女性が笑みを浮かべながら俺の体に触れると、自己再生の効果が高まり、両腕の怪我が瞬く間に回復を始めた。
ここはモーセルの村長の家だ。一体俺はどれだけ意識を失っていたのだろうか。両腕はまるで熱湯に浸かっているかの様に熱く、心地良さを感じる。女性が俺の体に触れて闇属性の魔力を注いでくれているのだろう。体内に魔力の流れを感じる。
「クラウス……」
「ティファニー。怪我はない?」
「ええ。助けてくれてありがとう。またクラウスに守られたね。弱い私でごめんなさい……レッドドラゴンを目にした瞬間、体が動かなくなったの……」
「ティファニーが無事なら良かったよ。守りきれなくてごめん……」
「うんん。クラウスが守ってくれたから私の命があるの。本当にありがとう……」
ティファニーは目に涙を浮かべると、眼鏡を外して俺を見つめた。それからゆっくりと俺に顔を近づけると、彼女は俺の頬に口づけをした。
ティファニーは恥ずかしくなったのか、すぐに部屋を出た。一体何が起こったのだろう。ティファニーが俺に口づけ? 今のは夢ではないのか? 今更だが緊張で胸が高鳴ってきた。
「ここはどこですか……?」
「ここは村長の家。クラウス、君は十日も眠っていたんだよ」
「失礼ですが、あなたは……?」
「私はアドリオンで活動する国家魔術師、レベッカ・フォン・ローゼンベルグ。モーセルから要請を受けて今朝駆け付けたのよ。剣鬼、クラウス・ベルンシュタイン。王都アドリオンでも話題になっていたけど、まさかこんなに早く会えるとは」
「わざわざ駆け付けて下さってありがとうございます。ローゼンベルグ様」
「私の事はレベッカでいいわ。成人を迎えたばかりの十五歳の男女が、幻獣のレッドドラゴンと遭遇して生き延びた。一体どういう運の強さなのかしら。それに、この驚異的な回復力。既にあなたの両腕は完治しているわ」
両手を握ってみると、以前よりも遥かに握力が強くなっている事に気がついた。不思議な事に、怪我を負って完治する度に、俺の肉体はより強靭なものに成長する。やはり悪魔の力は便利だな。それに、レベッカさんが俺に魔力を供給してくれたから、より早く怪我が治ったのだろう。

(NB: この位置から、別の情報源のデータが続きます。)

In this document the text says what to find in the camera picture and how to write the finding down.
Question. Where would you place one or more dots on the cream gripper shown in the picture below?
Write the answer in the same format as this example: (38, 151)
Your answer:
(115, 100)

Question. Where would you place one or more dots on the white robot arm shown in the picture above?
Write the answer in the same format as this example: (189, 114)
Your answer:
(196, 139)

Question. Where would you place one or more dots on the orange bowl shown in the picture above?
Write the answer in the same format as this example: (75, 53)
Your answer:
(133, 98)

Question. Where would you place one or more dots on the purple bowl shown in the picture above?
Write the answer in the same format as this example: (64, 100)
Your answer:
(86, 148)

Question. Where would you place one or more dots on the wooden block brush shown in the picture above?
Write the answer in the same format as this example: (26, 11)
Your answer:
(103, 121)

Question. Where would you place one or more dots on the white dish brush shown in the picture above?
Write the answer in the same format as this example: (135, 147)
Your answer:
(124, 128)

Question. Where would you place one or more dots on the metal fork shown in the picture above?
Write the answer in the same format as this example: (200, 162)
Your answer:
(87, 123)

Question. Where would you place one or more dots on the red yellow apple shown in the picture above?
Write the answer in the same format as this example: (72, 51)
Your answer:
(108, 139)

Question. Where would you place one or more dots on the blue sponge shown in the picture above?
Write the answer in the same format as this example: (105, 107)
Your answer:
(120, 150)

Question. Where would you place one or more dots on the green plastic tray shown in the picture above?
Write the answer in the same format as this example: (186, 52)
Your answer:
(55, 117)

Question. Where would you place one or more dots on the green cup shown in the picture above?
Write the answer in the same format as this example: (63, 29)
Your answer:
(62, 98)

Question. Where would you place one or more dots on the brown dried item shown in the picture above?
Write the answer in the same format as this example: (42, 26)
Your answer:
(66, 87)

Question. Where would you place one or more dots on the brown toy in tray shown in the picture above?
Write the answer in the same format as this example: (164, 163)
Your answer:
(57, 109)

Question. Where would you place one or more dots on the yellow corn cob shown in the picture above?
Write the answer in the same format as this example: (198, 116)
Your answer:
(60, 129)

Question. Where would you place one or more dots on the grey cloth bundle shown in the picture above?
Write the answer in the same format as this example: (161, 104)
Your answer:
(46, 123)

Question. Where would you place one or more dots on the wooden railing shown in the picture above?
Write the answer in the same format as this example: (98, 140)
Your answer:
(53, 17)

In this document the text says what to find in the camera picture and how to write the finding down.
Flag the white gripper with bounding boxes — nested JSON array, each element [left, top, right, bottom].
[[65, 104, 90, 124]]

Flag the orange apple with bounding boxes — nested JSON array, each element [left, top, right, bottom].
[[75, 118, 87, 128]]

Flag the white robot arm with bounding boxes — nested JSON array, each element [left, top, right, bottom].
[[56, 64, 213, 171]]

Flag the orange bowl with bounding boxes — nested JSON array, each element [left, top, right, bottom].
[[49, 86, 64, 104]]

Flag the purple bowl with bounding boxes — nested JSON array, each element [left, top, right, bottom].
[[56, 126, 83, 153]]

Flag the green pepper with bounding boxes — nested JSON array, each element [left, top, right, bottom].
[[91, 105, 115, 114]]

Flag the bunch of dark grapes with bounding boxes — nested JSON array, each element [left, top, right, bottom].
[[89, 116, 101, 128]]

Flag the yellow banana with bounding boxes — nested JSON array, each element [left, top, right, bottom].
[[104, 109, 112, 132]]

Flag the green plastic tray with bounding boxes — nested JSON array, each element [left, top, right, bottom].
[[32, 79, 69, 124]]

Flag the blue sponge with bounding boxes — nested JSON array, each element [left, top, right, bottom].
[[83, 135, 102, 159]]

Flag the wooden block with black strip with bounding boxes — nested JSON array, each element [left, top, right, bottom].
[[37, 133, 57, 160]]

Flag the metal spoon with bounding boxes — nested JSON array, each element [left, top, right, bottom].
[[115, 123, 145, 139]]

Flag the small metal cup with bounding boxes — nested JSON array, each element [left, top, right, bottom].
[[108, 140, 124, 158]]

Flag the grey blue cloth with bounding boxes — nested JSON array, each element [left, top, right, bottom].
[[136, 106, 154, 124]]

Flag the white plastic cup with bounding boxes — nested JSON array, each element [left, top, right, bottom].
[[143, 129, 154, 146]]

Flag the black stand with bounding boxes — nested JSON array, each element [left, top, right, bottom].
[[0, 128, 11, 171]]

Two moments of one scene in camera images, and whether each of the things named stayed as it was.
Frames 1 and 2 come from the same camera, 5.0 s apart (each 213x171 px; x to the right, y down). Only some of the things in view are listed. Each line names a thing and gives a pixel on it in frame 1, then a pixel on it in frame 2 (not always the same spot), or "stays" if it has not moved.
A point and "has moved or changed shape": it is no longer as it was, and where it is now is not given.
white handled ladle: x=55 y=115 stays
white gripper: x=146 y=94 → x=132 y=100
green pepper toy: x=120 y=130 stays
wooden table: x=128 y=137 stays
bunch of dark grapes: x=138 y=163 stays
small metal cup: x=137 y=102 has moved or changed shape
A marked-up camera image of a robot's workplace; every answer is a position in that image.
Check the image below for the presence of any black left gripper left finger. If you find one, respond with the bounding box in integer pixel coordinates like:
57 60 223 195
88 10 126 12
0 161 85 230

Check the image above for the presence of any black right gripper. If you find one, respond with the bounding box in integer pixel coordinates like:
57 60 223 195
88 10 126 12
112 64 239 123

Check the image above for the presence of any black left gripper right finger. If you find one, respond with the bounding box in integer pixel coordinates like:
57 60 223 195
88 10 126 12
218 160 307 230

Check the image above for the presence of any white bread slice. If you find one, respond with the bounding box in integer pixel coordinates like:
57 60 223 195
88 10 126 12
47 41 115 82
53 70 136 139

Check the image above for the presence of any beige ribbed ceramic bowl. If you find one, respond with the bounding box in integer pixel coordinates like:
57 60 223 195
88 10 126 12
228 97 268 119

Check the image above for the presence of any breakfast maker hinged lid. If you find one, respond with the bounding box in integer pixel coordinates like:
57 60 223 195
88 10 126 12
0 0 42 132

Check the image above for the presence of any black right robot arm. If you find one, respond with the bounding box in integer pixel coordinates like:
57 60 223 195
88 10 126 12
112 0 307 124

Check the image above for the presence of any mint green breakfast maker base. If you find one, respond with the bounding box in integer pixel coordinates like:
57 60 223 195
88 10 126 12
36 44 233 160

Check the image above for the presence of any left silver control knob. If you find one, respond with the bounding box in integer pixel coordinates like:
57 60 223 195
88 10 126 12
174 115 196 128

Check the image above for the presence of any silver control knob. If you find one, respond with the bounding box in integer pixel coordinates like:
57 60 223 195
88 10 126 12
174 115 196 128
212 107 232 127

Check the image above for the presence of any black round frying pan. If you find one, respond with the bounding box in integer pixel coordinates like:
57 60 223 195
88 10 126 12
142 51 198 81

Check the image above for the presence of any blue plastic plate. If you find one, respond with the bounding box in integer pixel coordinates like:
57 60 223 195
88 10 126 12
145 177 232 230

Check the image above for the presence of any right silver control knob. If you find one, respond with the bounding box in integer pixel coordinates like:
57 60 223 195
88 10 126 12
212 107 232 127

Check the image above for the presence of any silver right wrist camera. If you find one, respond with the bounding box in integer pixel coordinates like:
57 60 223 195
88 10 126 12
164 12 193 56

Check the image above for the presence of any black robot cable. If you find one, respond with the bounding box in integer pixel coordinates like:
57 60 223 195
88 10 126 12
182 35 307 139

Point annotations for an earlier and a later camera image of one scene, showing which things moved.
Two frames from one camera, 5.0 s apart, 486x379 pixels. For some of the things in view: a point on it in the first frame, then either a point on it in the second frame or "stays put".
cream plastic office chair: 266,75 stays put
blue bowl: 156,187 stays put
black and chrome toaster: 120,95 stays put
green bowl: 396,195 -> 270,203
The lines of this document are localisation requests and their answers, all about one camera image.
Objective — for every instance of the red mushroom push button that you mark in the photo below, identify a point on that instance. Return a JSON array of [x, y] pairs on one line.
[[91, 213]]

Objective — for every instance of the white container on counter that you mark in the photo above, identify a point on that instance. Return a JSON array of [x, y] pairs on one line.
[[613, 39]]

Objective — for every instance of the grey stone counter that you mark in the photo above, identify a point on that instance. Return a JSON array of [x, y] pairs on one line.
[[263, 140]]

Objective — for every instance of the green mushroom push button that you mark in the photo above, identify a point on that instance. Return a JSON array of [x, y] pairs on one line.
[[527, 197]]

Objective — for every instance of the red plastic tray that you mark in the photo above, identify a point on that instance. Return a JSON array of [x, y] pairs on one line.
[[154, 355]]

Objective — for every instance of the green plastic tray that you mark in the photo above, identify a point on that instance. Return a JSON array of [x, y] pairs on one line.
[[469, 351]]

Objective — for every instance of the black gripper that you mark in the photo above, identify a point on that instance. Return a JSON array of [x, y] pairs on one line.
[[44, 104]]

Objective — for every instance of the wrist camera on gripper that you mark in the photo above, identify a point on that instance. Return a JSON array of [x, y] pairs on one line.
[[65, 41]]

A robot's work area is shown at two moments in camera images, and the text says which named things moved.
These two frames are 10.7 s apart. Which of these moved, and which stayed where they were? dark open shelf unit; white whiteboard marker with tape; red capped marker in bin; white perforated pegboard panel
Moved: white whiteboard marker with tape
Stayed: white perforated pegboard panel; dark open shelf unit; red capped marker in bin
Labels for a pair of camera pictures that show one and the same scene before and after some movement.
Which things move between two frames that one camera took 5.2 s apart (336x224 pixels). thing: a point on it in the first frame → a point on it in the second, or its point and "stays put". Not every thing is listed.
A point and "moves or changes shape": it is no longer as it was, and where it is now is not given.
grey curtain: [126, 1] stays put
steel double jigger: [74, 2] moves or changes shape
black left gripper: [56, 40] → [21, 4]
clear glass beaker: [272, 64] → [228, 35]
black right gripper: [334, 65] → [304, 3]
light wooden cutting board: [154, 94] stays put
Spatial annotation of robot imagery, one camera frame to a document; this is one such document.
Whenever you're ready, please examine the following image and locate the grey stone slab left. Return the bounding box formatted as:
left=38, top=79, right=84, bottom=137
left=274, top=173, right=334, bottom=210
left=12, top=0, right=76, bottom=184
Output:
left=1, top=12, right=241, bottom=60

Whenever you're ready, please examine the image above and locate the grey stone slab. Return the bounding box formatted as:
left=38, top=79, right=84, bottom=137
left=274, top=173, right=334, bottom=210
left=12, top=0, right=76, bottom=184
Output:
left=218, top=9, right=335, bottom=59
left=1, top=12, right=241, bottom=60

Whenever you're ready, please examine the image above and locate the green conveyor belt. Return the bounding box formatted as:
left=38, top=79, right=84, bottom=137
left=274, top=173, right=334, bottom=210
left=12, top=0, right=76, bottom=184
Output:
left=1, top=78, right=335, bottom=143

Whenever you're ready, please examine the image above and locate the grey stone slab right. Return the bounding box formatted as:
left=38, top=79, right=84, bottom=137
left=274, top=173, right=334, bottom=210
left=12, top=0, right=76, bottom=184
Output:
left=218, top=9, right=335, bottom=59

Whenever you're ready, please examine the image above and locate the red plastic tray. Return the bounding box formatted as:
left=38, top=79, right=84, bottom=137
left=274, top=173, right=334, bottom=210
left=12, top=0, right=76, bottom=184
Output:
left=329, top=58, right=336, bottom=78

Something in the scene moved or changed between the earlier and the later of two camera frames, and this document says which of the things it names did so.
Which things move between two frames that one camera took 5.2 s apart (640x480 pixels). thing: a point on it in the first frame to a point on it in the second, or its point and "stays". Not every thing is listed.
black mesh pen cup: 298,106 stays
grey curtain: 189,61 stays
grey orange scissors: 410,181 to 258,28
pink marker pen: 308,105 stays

「クラウス。あなたが今までどんな人生を送ってきたか、ヴィルヘルムから聞いたわ。幻獣のデーモンに復讐するつもりなのね」
「はい。俺の人生の目標です」
「はっきり言っておくけど。今のあなたでは絶対にデーモンを仕留める事は出来ない。デーモンは限りなく聖獣に強い力を持つ幻獣。レッドドラゴンと同等、もしくはそれ以上の強さだと思っていいわ」
「レッドドラゴンと同等ですか……」
「ええ。それに知能も高い。武器を扱う事もある。幻獣のデーモンが全身に防具を身に着け、国宝級の武器を装備したら、たとえ国家魔術師でも一人では倒せないでしょう」
「俺がデーモンと遭遇した時は、敵は武具を身に着けていませんでした」
「それは運が良かったわね。だけど、今度は生き延びられるとも限らない。復讐なんてやめて平和に暮らすのはどう? あなた程の強さがあれば、国家魔術師の次に地域で強い冒険者になれるわ」
「いいえ。俺はエルザを襲ったデーモンを仕留めなければならないんです。俺から平和な生活を奪った忌々しい幻獣を放置して置くわけにはいきません!」
レベッカさんは可愛らしく微笑み、俺の頭を撫でると体内に彼女の魔力が流れ込んできた。しかし、闇属性を持つ国家魔術師も居るのだな。俺なんかとは比べ物にならない程の力を感じる。
「私が国家魔術師試験に合格したのは十五歳の時だった。それから十年間、国家魔術師として活動をしている。魔物討伐の功績が認められて騎士爵を得たけど、私は自分が貴族だとは思っていない。私は戦う力を持たない者のために己の力を使うだけ……」
「十五歳で国家魔術師試験に合格したんですか」
「そうよ。クラウスも来年の試験に合格すれば、私と同じ年齢で国家魔術師を始める事になるわね」
「レベッカさん。俺ではデーモンに勝てないと思うんですか?」
「ええ。レッドドラゴンすら倒せない貧弱な冒険者には到底無理よ。国家魔術師に任せておきなさい。ちなみに、レッドドラゴン程度の魔物なら、国家魔術師なら一撃で仕留める事が出来る。来年の二月一日までに、レッドドラゴンを剣一振りで倒せる実力を身に付ける事が出来なければ、試験に合格する事は不可能」
俺はレベッカさんの言葉に腹立ちを感じながらも、ティファニーを危険な目に合わせた自分自身の弱さに無性に腹が立った。
力が欲しい。悪質な魔物を圧倒的な力でねじ伏せられる冒険者に、国家魔術師になりたい……!
「レベッカさん! 俺を弟子にして下さい! どうしても強くなりたいんです! デーモンに復讐するためにも、国家魔術師試験で一位合格するためにも!」
「いいわよ。剣鬼が魔物に負けて引き下がる訳がないと思っていた。私があなたを本物の冒険者に、最高の国家魔術師にしてあげる」
レベッカさんは優しい笑みを浮かべると、俺は彼女と固い握手を交わした……。